▶ **Exercise objective**: After the line containing "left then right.", copy nothing more; up to and including it, copy every line of the listing exactly from the first, leaving out the pictures.
* * * * * * * * *
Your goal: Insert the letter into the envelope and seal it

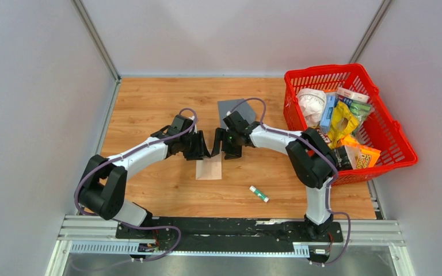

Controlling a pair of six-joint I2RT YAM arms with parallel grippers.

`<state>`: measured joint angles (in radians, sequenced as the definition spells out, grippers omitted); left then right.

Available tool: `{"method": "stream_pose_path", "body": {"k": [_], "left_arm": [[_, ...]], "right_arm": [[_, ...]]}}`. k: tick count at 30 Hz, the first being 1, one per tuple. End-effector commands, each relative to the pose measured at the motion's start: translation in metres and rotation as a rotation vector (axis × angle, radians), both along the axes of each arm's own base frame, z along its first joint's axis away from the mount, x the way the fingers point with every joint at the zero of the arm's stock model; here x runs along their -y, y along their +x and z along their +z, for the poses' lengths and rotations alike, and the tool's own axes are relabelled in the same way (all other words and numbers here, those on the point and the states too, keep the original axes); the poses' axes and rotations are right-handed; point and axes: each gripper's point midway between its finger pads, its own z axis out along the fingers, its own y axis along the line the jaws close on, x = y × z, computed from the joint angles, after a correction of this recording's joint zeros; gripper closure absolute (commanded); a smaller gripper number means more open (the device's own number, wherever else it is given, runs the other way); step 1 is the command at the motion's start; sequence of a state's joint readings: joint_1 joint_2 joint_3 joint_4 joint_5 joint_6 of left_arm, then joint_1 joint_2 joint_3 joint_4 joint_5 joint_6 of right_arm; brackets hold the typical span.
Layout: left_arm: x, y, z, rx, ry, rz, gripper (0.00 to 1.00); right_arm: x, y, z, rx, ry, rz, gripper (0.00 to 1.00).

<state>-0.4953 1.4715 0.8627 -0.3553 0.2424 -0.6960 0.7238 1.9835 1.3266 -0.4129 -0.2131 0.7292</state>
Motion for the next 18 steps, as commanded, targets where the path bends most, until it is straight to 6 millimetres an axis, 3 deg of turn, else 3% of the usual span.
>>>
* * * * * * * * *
▶ **Result for this exercise**:
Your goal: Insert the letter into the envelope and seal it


Controlling a pair of six-joint I2RT YAM arms with parallel grippers.

`<state>`: measured joint angles (in radians, sequenced as the definition spells out, grippers omitted); left then right.

Nothing else is required to finish the exercise.